Assigned task
Return the data below in full and exactly, except that the pictures are dropped.

Input data
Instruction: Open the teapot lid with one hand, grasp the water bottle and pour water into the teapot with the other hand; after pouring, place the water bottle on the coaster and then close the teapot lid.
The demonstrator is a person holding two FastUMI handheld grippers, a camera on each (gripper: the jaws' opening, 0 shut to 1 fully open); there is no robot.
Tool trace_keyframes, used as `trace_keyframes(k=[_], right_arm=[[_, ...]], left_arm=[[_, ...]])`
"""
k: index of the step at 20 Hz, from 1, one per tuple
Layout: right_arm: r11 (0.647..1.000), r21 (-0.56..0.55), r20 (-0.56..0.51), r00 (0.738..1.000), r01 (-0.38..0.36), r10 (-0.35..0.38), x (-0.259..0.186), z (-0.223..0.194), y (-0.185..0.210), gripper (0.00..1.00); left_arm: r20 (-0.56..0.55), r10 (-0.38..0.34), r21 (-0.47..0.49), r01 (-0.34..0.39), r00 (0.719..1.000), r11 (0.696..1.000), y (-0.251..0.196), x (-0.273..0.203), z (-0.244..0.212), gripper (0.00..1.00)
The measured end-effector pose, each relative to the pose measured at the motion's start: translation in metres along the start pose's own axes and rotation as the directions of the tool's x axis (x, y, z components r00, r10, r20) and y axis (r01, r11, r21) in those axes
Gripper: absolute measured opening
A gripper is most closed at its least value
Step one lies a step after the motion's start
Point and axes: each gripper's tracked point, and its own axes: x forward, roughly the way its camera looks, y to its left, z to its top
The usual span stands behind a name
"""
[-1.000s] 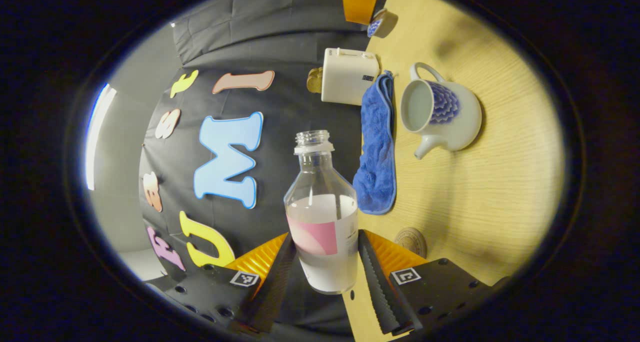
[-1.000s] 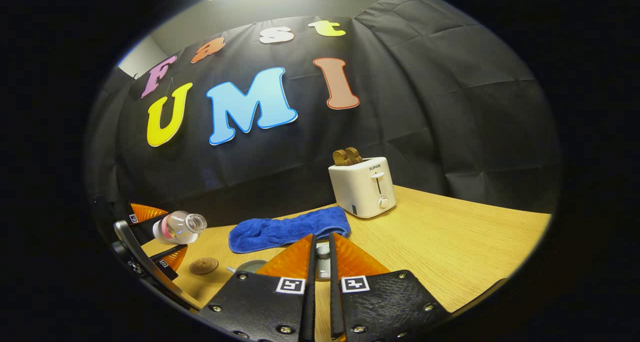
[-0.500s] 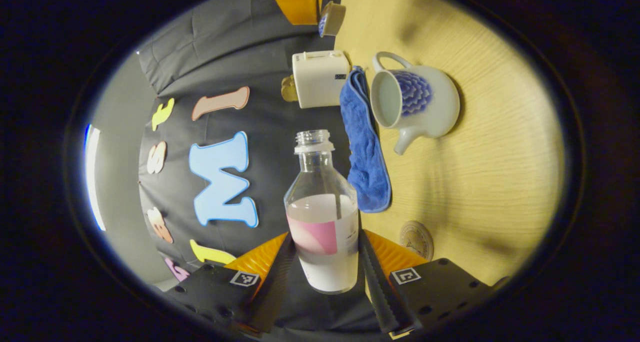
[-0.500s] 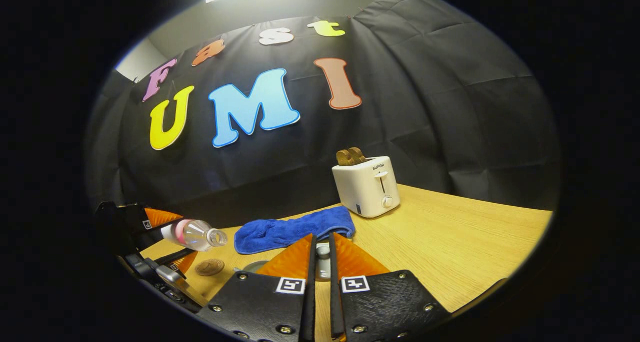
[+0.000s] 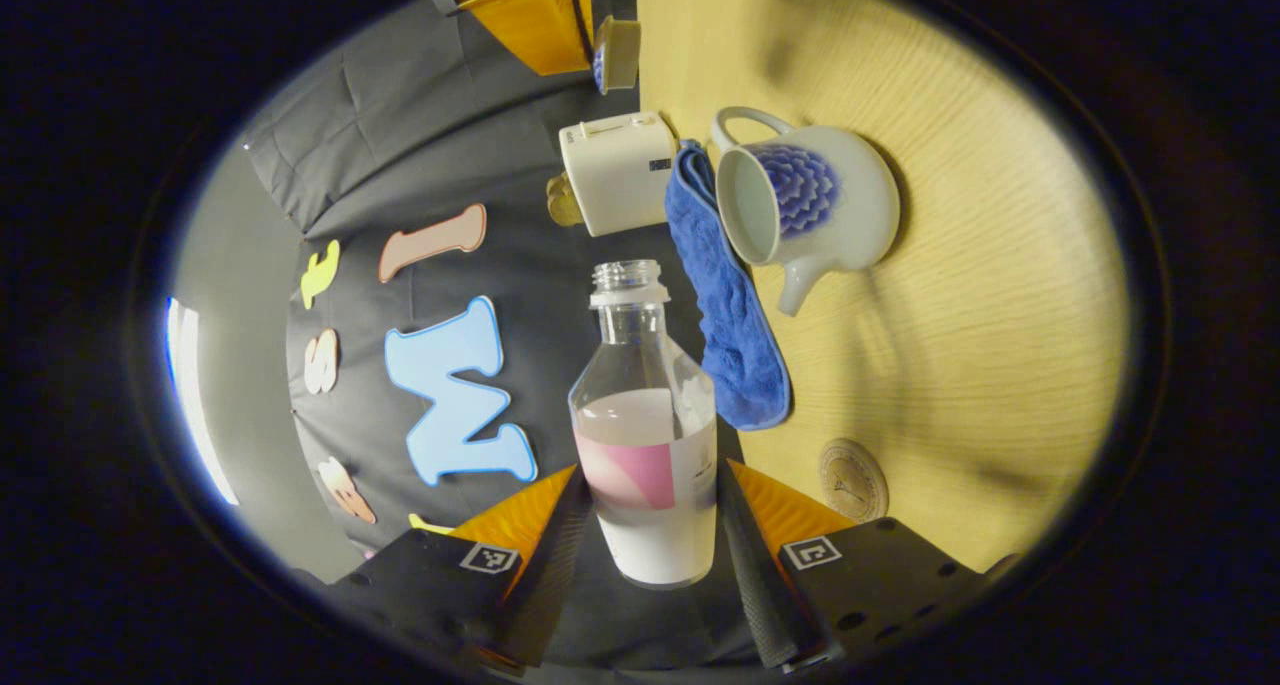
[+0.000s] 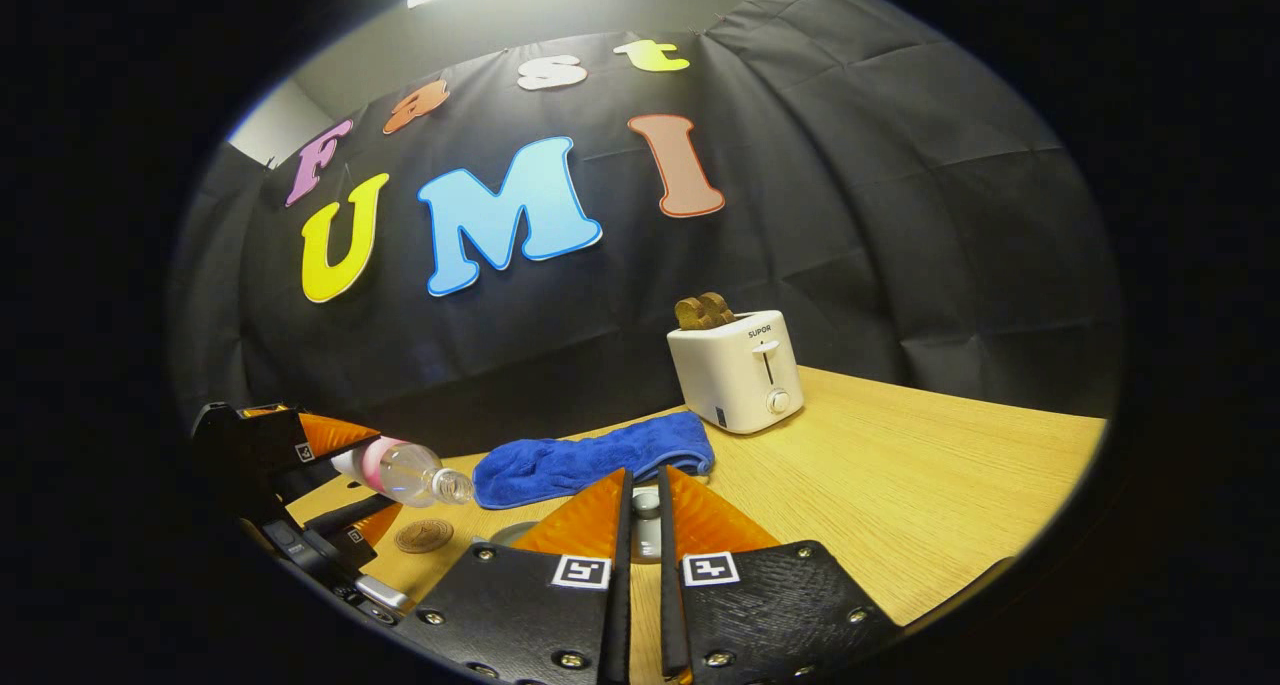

Response
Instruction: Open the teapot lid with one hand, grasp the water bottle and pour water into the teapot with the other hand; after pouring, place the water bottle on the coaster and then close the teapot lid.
The demonstrator is a person holding two FastUMI handheld grippers, a camera on each (gripper: the jaws' opening, 0 shut to 1 fully open); there is no robot.
Tool trace_keyframes, used as `trace_keyframes(k=[_], right_arm=[[_, ...]], left_arm=[[_, ...]])`
"""
k: index of the step at 20 Hz, from 1, one per tuple
Layout: right_arm: r11 (0.647..1.000), r21 (-0.56..0.55), r20 (-0.56..0.51), r00 (0.738..1.000), r01 (-0.38..0.36), r10 (-0.35..0.38), x (-0.259..0.186), z (-0.223..0.194), y (-0.185..0.210), gripper (0.00..1.00); left_arm: r20 (-0.56..0.55), r10 (-0.38..0.34), r21 (-0.47..0.49), r01 (-0.34..0.39), r00 (0.719..1.000), r11 (0.696..1.000), y (-0.251..0.196), x (-0.273..0.203), z (-0.244..0.212), gripper (0.00..1.00)
The measured end-effector pose, each relative to the pose measured at the motion's start: translation in metres along the start pose's own axes and rotation as the directions of the tool's x axis (x, y, z components r00, r10, r20) and y axis (r01, r11, r21) in those axes
Gripper: absolute measured opening
A gripper is most closed at its least value
Step one lies a step after the motion's start
Point and axes: each gripper's tracked point, and its own axes: x forward, roughly the way its camera looks, y to its left, z to its top
The usual span stands behind a name
"""
[-1.000s] 
[-1.000s] 
[-0.500s] 
[-0.500s] 
[+0.000s] 
[+0.000s] 

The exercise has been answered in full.